This option **trades speed for sensitivity**.  It sets the rareness
limit for initial matches: initial matches are lengthened until they
occur at most this many times in the lastdb volume.  The default is
10.  So -m100 makes it more sensitive but slower, by using more
initial matches.

lastal -l
---------

This option makes lastal **faster** but **less sensitive**.  It sets
the minimum length of initial matches, e.g. -l50 means length 50.
(The default is 1).  This can make it *much* faster, and the
sensitivity is adequate if the alignments contain long, gapless,
high-identity matches.

lastal -C
---------

This option (gapless alignment culling) can make lastal **faster** but
**less sensitive**.  It can also **reduce redundant output**.  For
example, ``-C2`` makes it discard alignments (before gapped extension)
whose query coordinates lie in those of 2 or more stronger alignments.
This works well for aligning long, repeat-rich, indel-poor sequences
(e.g. mammal chromosomes) without repeat-masking.

lastal -z
---------

This option can make lastal **faster** but **less sensitive**.  It
sets the maximum score drop in alignments, in the gapped extension
phase.  Lower values make it faster, by quitting unpromising
extensions sooner.  The default aims at best accuracy.

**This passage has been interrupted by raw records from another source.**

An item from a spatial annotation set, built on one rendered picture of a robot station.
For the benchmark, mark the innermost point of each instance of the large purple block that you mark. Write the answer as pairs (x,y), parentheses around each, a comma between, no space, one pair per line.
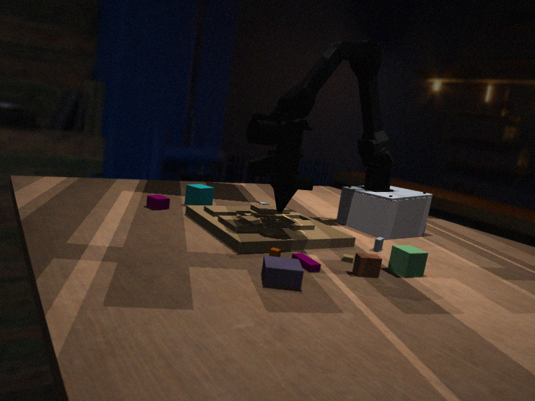
(282,271)

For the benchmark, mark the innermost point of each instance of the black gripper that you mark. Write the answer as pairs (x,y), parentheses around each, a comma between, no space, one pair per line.
(290,180)

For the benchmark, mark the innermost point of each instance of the teal block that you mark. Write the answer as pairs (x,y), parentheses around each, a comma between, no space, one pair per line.
(198,194)

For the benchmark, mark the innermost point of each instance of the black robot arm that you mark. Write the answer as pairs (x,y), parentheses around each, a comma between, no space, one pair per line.
(374,147)

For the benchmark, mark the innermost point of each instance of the small purple block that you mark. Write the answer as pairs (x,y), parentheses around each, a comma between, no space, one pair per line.
(158,202)

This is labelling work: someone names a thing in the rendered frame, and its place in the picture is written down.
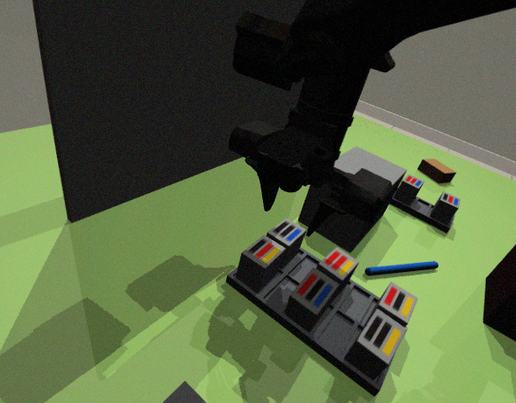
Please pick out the blue rod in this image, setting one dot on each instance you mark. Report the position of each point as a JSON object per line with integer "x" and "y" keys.
{"x": 398, "y": 268}

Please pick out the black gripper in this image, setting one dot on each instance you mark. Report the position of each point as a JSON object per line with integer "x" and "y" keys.
{"x": 362, "y": 195}

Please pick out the brown rectangular block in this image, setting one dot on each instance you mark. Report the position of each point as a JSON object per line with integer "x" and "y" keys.
{"x": 436, "y": 170}

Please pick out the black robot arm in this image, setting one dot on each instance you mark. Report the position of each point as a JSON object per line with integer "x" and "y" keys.
{"x": 333, "y": 44}

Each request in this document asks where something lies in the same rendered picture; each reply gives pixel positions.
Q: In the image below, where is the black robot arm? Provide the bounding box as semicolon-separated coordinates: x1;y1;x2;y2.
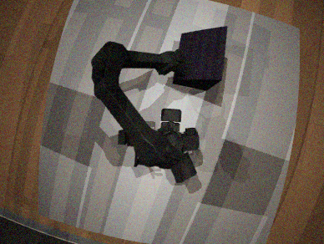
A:
91;41;200;183

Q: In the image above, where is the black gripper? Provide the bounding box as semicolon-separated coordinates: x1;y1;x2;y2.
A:
160;109;182;169

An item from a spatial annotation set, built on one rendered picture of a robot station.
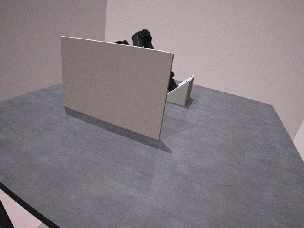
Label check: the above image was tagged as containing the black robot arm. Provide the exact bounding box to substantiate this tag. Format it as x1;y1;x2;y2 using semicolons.
123;29;179;93

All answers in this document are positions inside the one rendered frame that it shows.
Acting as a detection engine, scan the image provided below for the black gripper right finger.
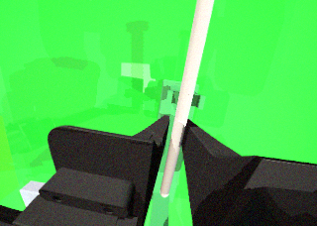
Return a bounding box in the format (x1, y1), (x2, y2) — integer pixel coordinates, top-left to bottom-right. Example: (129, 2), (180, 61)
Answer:
(181, 119), (317, 226)

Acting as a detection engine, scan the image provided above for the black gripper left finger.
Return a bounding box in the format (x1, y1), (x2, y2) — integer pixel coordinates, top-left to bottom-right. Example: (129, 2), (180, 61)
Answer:
(47, 115), (169, 226)

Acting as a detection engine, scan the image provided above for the white tapered pin with red head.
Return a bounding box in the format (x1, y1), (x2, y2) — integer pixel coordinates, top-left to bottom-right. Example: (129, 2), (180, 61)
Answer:
(159, 0), (214, 197)

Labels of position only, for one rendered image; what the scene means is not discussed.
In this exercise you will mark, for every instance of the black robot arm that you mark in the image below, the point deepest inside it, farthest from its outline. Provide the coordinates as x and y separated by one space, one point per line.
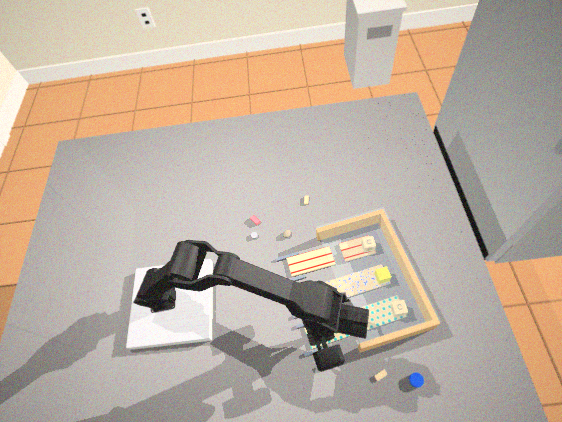
318 304

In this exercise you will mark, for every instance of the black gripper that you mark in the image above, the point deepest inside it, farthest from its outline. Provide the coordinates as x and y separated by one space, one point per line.
328 357

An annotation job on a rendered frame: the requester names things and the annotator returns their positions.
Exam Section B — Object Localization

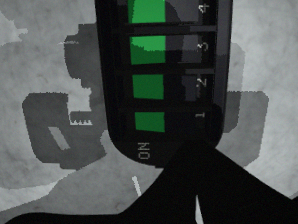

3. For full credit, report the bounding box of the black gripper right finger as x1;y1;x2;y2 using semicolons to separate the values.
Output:
194;140;298;224

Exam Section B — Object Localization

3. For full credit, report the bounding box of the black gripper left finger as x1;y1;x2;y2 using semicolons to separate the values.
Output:
5;140;198;224

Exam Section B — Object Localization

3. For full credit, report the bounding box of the dark grey switch panel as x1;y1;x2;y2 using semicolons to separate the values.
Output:
94;0;234;169

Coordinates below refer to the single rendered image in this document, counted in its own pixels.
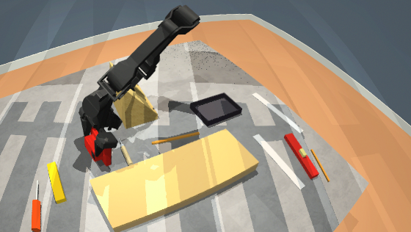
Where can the off-white flat bar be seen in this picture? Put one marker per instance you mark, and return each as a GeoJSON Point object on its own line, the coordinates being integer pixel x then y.
{"type": "Point", "coordinates": [279, 161]}
{"type": "Point", "coordinates": [263, 101]}

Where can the yellow flat bar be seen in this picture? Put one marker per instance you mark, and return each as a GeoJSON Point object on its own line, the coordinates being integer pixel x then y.
{"type": "Point", "coordinates": [56, 183]}

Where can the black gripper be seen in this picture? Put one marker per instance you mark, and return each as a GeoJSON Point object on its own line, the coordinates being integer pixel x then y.
{"type": "Point", "coordinates": [103, 139]}

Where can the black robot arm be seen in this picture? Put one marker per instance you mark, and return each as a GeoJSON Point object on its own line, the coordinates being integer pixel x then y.
{"type": "Point", "coordinates": [126, 74]}

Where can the red spirit level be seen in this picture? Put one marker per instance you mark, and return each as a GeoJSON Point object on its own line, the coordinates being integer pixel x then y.
{"type": "Point", "coordinates": [301, 155]}

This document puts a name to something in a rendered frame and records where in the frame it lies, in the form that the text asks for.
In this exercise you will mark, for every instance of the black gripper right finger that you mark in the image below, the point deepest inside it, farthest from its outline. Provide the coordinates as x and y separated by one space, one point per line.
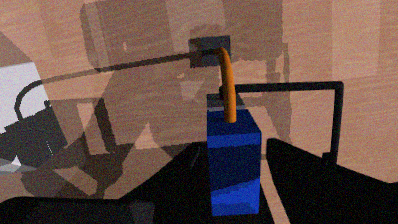
316 191

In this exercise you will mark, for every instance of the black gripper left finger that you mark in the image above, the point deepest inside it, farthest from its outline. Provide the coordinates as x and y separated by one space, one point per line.
171 196

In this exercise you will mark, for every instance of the black power cord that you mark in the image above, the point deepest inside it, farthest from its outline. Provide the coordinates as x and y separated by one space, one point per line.
215 102

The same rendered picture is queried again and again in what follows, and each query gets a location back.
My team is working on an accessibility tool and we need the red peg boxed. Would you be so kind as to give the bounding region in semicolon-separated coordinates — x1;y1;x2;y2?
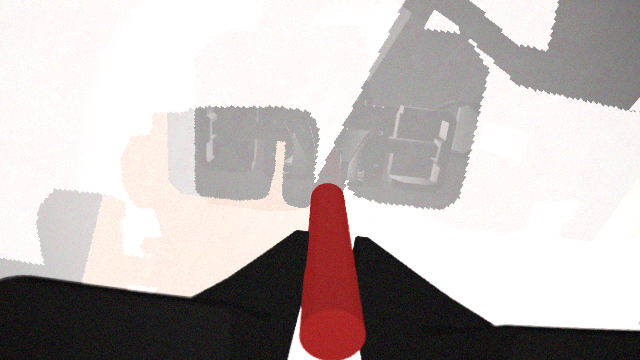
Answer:
298;183;366;360

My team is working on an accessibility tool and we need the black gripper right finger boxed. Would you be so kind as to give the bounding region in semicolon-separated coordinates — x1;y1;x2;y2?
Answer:
353;236;640;360

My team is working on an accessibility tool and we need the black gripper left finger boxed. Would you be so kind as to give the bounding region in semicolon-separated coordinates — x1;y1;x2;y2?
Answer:
0;230;309;360

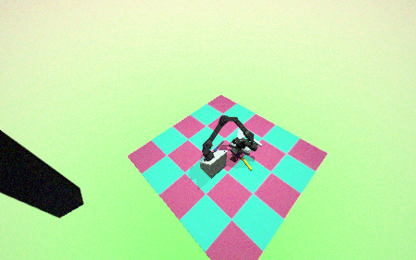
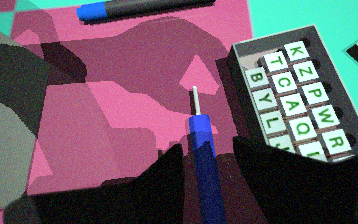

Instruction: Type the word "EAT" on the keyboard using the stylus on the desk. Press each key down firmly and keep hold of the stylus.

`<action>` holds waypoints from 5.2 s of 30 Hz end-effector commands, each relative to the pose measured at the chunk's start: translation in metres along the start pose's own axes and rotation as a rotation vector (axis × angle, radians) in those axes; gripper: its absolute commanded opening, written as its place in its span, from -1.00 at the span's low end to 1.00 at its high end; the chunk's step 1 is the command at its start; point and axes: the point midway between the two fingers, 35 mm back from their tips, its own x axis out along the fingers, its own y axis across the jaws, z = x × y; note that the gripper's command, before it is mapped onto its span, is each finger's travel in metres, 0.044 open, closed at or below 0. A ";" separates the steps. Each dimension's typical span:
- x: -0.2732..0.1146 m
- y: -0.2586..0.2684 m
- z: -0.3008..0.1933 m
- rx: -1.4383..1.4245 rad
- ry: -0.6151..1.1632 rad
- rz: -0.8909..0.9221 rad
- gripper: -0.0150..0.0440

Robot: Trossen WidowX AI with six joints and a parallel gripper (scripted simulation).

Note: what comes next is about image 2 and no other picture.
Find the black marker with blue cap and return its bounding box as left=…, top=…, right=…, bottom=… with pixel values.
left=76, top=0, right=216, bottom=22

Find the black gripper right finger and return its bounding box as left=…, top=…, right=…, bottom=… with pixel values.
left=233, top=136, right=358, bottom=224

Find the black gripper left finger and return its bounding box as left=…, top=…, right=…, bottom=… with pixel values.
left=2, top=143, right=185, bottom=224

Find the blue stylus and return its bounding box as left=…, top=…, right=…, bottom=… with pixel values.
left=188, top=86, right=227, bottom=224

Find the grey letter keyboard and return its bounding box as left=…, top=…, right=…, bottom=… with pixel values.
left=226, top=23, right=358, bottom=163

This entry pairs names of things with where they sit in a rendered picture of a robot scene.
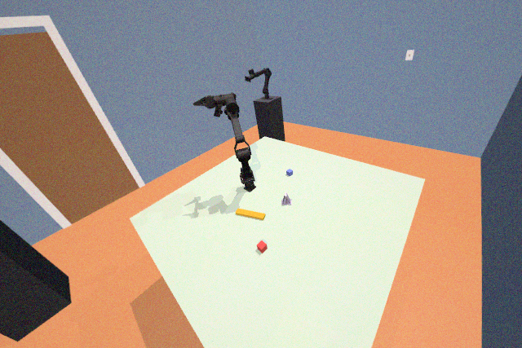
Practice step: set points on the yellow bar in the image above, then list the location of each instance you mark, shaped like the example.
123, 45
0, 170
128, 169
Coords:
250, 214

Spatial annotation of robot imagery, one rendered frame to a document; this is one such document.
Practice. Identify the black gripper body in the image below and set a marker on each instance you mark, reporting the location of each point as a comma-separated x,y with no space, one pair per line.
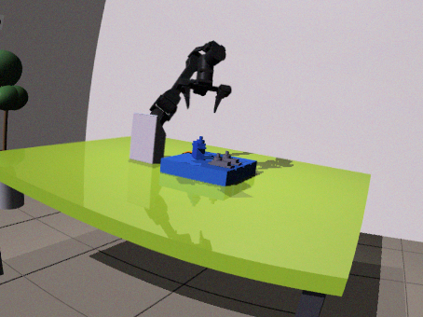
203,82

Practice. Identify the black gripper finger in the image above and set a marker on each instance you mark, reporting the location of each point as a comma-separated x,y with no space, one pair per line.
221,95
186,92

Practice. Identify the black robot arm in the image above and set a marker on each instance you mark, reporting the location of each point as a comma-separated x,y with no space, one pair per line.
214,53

You can set this option in several ways: perhaps the most intuitive is
via maximum gap length.  For example, ``-z10g`` sets the maximum score
drop such that the longest possible gap length is 10.

lastal -x
---------

This option (preliminary gapped extension) can make lastal **faster**
but **less sensitive**.  For example, ``-x2g`` makes it extend gapped
alignments with a maximum gap length of 2, discard those with score
below the gapped score threshold, then redo the survivors with the
final max score drop (z).

lastal -M
---------

This option requests "minimum-difference" alignment, which is **faster
but cruder** than standard gapped alignment.  This treats all matches
the same, and minimizes the number of differences (mismatches plus
gaps).

lastal -j1
----------

This option requests **gapless** alignment, which is even **faster**.
(You could get the same effect by using very high gap costs, but
``-j1`` is faster because it skips the gapping phase entirely.)

lastal -f
---------

Option ``-fTAB`` **reduces the output size**, which can improve speed.

lastdb -i
---------

This option **makes lastdb faster**, but disables some lastal options.
If lastdb is too slow, try ``-i10``.

lastdb -C2
----------

This option may make lastal a bit **faster**, but **uses more memory
and disk**, and makes lastdb slower.  It has no effect on the results.
If the downsides are no problem, you may as well try it.

lastdb -B
---------

Lower values (e.g. 1) make lastal **faster**, but use **more memory
and disk**.  This has no effect on the results.

Repeat masking
--------------

This can make LAST **much faster**, produce **less output**, and
reduce memory and disk usage.  Please see `<last-repeats.html>`_.